Probably the two individuals who have had the greatest influence on humanistic psychology, however, were Carl Rogers and Abraham Maslow. Rogers' approach to therapy was originally described as "nondirective counseling" (1942), but was later recast as "client-centered therapy" (1951, 1961). The essence of Rogers' thinking was that human beings have a tendency toward self- actualization; however, the way in which individuals are socialized often blocks that urge. According to Rogers, a therapeutic relationship based on the values of unconditional positive regard, accurate empathic understanding, and honesty and integrity can help individuals fulfill their greatest potential (Smith, 1990). Through this process, Rogers demonstrated his belief in the potential of his clients and his trust in their ability to take responsibility for their lives.
 
A major goal of Rogerian therapy is to help individuals foster a greater level of self-direction. According to Rogers, self-direction "means that one chooses - and then learns from the consequences" (Rogers, 1961, p. 171). Self- direction is where a person can see a situation clearly and takes responsibility for that situation (Rogers, 1983). This notion of self-direction has important implications for educational practice which will be discussed later in this chapter as well as in subsequent chapters in this volume by Sisco and Hiemstra.
 
Maslow developed a theory of human motivation originally presented in his 1954 book Motivation and Personality, which was revised in 1970. This theory holds that needs are arranged in ascending order: physiological needs, safety, love and belonging, esteem, and self-actualization. Maslow described the first four levels as "deficiency" needs, in that one must be able to meet needs at a lower level prior to working toward the needs at the next level.
 
As with Rogers, Maslow designated "self-actualization" as an ideal to work toward achieving.

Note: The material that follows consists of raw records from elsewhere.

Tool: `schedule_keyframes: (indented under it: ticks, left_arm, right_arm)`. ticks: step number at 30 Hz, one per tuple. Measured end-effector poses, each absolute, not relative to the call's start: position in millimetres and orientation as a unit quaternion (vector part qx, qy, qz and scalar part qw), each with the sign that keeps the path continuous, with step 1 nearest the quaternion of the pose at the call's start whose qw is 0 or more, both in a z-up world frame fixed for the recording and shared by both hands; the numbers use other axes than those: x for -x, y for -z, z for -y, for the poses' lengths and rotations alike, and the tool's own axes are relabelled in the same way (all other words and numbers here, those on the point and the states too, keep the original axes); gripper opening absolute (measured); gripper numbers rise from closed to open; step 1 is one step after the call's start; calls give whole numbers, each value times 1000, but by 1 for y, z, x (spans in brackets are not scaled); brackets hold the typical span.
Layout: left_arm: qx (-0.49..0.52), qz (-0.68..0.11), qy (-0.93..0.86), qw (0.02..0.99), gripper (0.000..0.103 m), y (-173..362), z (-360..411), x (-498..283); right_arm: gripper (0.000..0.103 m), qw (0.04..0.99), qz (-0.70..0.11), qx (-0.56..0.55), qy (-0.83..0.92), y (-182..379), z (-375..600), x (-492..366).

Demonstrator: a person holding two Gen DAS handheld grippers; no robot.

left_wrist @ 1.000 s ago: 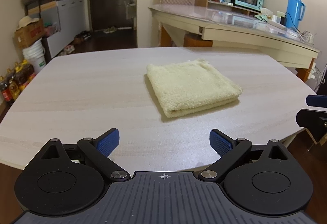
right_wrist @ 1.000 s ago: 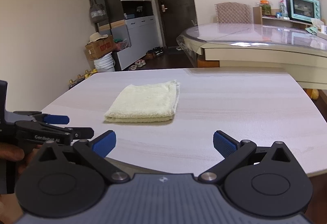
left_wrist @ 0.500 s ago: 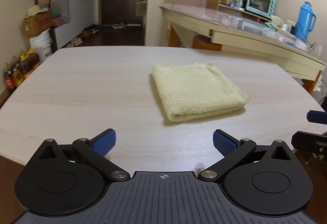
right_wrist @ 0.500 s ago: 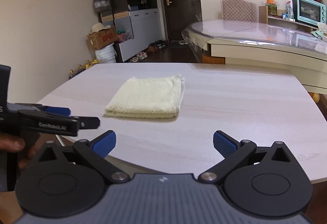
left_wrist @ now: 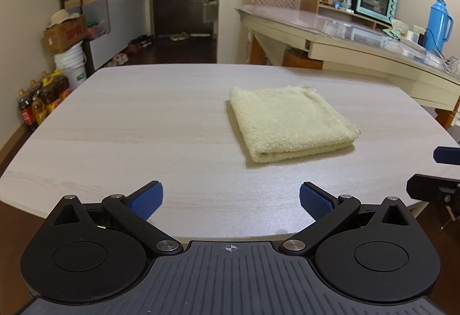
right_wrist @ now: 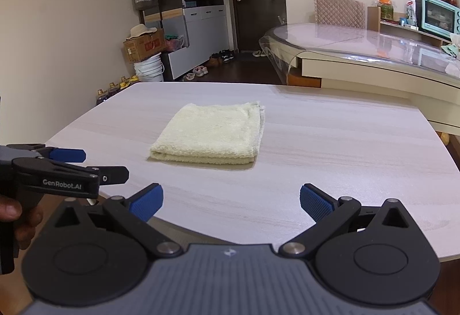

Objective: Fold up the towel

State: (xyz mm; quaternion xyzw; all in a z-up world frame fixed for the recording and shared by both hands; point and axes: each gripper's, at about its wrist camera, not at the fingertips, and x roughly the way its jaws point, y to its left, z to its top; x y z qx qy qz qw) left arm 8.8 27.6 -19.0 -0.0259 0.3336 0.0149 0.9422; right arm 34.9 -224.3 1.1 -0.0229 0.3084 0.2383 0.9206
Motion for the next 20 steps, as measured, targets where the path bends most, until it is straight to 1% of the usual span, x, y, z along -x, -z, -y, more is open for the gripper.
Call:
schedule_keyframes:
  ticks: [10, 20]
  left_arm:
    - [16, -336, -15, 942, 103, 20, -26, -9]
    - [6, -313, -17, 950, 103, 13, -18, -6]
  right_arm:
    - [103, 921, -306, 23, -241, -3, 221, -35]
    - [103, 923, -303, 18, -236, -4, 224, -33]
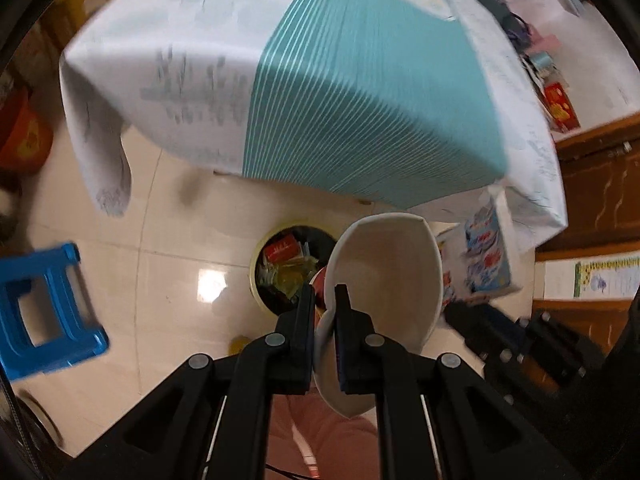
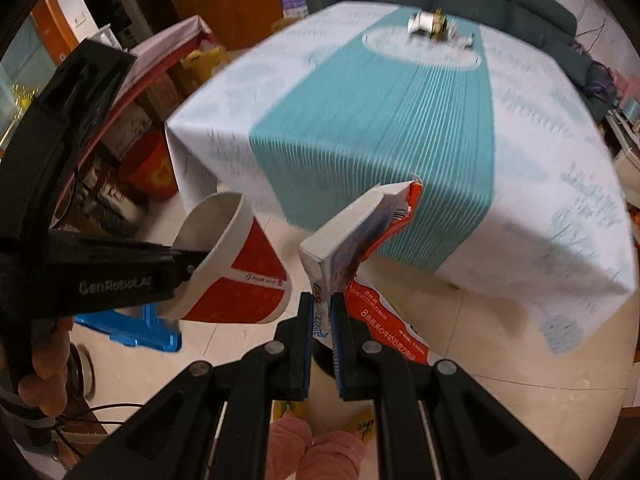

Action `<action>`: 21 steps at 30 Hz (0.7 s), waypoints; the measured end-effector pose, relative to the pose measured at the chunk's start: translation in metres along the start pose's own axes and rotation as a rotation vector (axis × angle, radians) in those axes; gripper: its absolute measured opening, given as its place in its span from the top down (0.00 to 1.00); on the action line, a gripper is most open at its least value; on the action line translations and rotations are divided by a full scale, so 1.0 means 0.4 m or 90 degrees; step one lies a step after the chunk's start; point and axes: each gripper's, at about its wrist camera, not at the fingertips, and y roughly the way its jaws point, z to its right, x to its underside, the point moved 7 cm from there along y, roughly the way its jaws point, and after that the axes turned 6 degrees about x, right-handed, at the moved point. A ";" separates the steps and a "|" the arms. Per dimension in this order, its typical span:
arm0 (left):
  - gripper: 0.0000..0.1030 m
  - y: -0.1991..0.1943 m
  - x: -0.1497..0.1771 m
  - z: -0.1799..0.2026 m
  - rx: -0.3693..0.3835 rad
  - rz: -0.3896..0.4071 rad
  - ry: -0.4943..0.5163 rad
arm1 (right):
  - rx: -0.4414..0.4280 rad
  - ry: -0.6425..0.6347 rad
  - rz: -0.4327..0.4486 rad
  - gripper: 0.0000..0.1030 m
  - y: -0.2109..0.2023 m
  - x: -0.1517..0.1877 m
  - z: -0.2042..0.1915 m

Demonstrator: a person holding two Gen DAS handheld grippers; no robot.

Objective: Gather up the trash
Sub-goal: 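Lift the paper cup and Kinder box and carry them over the bin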

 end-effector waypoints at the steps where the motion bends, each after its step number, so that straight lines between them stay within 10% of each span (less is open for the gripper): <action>1: 0.94 0.026 0.005 -0.012 0.000 0.000 -0.011 | -0.004 -0.001 -0.004 0.92 0.019 0.014 0.000; 16: 0.92 0.476 0.049 -0.126 0.008 -0.044 -0.065 | -0.049 0.092 -0.064 0.92 0.445 0.202 0.116; 21: 0.66 0.579 0.049 -0.146 -0.008 -0.064 -0.050 | -0.044 0.131 -0.079 0.92 0.548 0.235 0.147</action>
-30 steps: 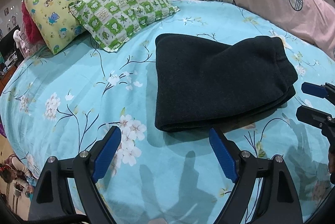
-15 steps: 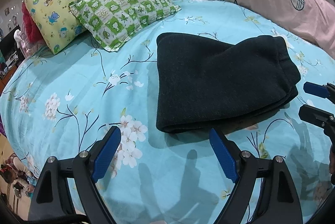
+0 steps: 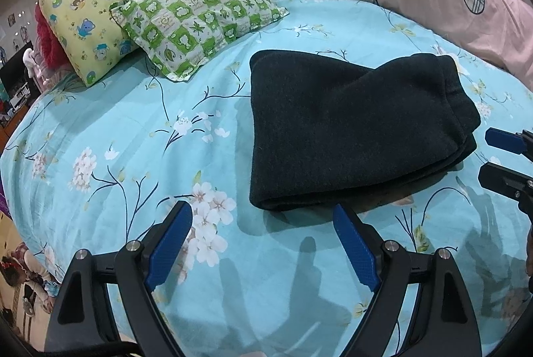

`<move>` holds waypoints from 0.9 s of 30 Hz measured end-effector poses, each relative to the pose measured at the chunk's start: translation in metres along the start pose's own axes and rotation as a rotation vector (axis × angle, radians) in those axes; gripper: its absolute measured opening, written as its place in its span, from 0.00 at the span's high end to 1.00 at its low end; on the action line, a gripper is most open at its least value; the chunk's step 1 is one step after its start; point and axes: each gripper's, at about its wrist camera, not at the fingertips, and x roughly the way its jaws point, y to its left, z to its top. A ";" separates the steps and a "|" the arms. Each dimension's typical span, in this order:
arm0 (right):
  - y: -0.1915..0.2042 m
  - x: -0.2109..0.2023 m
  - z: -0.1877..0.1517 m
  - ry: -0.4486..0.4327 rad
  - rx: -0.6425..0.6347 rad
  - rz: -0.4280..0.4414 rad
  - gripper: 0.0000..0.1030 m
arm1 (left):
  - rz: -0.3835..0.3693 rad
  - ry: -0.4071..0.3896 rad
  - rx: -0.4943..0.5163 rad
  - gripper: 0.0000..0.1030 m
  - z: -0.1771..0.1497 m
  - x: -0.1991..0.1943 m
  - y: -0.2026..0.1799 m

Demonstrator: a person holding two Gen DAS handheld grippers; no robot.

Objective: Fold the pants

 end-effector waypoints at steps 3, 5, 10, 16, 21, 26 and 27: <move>0.000 0.000 0.000 0.001 -0.003 -0.001 0.15 | 0.001 0.000 0.002 0.16 0.000 -0.001 -0.001; 0.001 0.001 0.000 0.002 -0.003 0.002 0.15 | 0.002 0.000 0.004 0.16 0.000 -0.001 -0.001; 0.002 0.001 0.000 -0.001 -0.007 0.002 0.15 | 0.001 0.001 0.005 0.15 0.000 -0.001 -0.002; 0.002 0.001 0.000 0.000 -0.003 0.002 0.15 | 0.001 -0.001 0.009 0.15 0.003 -0.001 -0.003; 0.002 0.001 0.000 -0.005 -0.004 0.003 0.15 | 0.000 -0.003 0.008 0.15 0.003 -0.002 -0.003; -0.001 -0.002 0.003 -0.022 -0.001 0.000 0.15 | -0.028 -0.032 -0.026 0.15 0.009 -0.007 0.001; -0.002 -0.003 0.004 -0.026 0.002 0.000 0.15 | -0.027 -0.043 -0.030 0.15 0.010 -0.008 0.001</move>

Self-actualization, according to Maslow, is the highest level of human growth, where one's potential has been most fully realized. Maslow held that self-actualizers tend to "possess a more efficient view of reality and a corresponding tolerance of ambiguity; be accepting of themselves and others; demonstrate spontaneous behavior that is in tune with their own values and not necessarily tied to the common beliefs and practices of the culture; focus on problems that lie outside of themselves, thus demonstrating a highly ethical concern; maintain a few extremely close interpersonal relationships rather than seek out a large number of less intense friendships; and possess high levels of creativity" (Brockett & Hiemstra, 1991, p. 126).